**Source material**
_ _ _ _

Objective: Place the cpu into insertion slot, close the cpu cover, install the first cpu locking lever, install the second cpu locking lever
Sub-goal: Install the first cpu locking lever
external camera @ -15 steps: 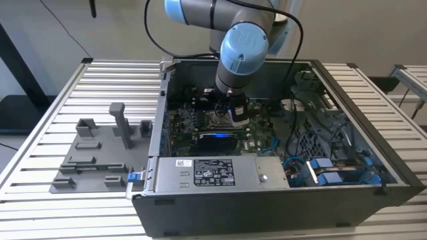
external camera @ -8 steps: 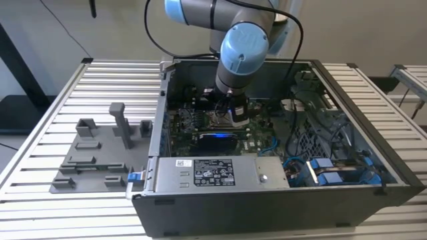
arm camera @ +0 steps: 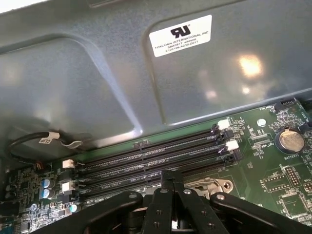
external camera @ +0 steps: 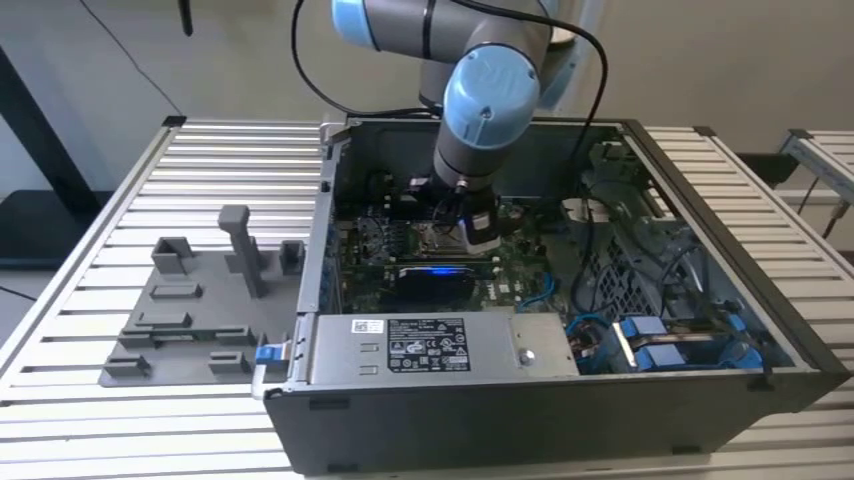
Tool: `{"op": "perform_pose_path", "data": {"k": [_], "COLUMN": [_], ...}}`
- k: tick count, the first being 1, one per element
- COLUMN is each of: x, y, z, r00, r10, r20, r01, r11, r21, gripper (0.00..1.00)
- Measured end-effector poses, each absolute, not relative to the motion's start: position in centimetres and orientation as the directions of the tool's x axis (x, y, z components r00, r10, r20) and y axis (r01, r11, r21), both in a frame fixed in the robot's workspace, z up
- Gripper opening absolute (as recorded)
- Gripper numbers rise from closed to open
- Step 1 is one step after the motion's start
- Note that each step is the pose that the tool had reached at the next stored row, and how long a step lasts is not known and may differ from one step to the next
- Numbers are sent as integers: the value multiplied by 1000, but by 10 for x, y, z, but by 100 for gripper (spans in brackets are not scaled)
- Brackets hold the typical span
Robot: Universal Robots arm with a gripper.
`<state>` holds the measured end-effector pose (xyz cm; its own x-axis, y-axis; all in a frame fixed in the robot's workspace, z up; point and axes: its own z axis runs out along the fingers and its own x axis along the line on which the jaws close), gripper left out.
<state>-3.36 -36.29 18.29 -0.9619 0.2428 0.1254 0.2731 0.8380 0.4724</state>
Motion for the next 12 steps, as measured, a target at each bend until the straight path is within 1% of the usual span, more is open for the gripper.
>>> {"op": "perform_pose_path", "data": {"k": [9,12], "x": [-32,-32], "y": [-361,-361], "z": [184,184], "r00": [-961,-961], "r10": [243,245], "r20": [128,126], "r01": [275,276], "r11": [839,847], "r21": [469,455], "gripper": [11,11]}}
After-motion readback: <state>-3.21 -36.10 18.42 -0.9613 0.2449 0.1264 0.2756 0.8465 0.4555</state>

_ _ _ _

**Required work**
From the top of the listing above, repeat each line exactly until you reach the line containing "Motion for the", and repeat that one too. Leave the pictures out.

**Answer for this exercise**
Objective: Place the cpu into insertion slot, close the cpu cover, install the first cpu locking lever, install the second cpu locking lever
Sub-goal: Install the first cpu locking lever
external camera @ -15 steps: 
external camera @ -8 steps: 
arm camera @ +0 steps: 
external camera @ +0 steps: 
Tool: `{"op": "perform_pose_path", "data": {"k": [_], "COLUMN": [_], ...}}`
- k: tick count, the first being 1, one per element
- COLUMN is each of: x, y, z, r00, r10, r20, r01, r11, r21, gripper (0.00..1.00)
- Measured end-effector poses, each absolute, not relative to the motion's start: position in centimetres and orientation as the directions of the tool's x axis (x, y, z components r00, r10, r20) and y axis (r01, r11, r21), both in a frame fixed in the robot's workspace, z up
- Gripper opening absolute (as recorded)
- Gripper numbers rise from closed to open
- Step 1 is one step after the motion's start
- Note that each step is the pose that the tool had reached at the next stored row, and how long a step lasts is not known and may differ from one step to the next
- Numbers are sent as integers: the value multiplied by 1000, but by 10 for x, y, z, but by 100 for gripper (spans in brackets are not scaled)
- Brackets hold the typical span
Robot: Universal Robots arm with a gripper.
`<state>` holds the measured end-effector pose (xyz cm; its own x-axis, y-axis; all in a frame fixed in the robot's workspace, z up; point and axes: its own z axis runs out along the fingers and its own x axis along the line on which the jaws close), gripper left out.
<state>-3.36 -36.29 18.29 -0.9619 0.2428 0.1254 0.2731 0.8380 0.4724</state>
Motion for the next 12 steps, as measured, a target at each bend until the straight path is within 1% of the usual span, more is open for the gripper.

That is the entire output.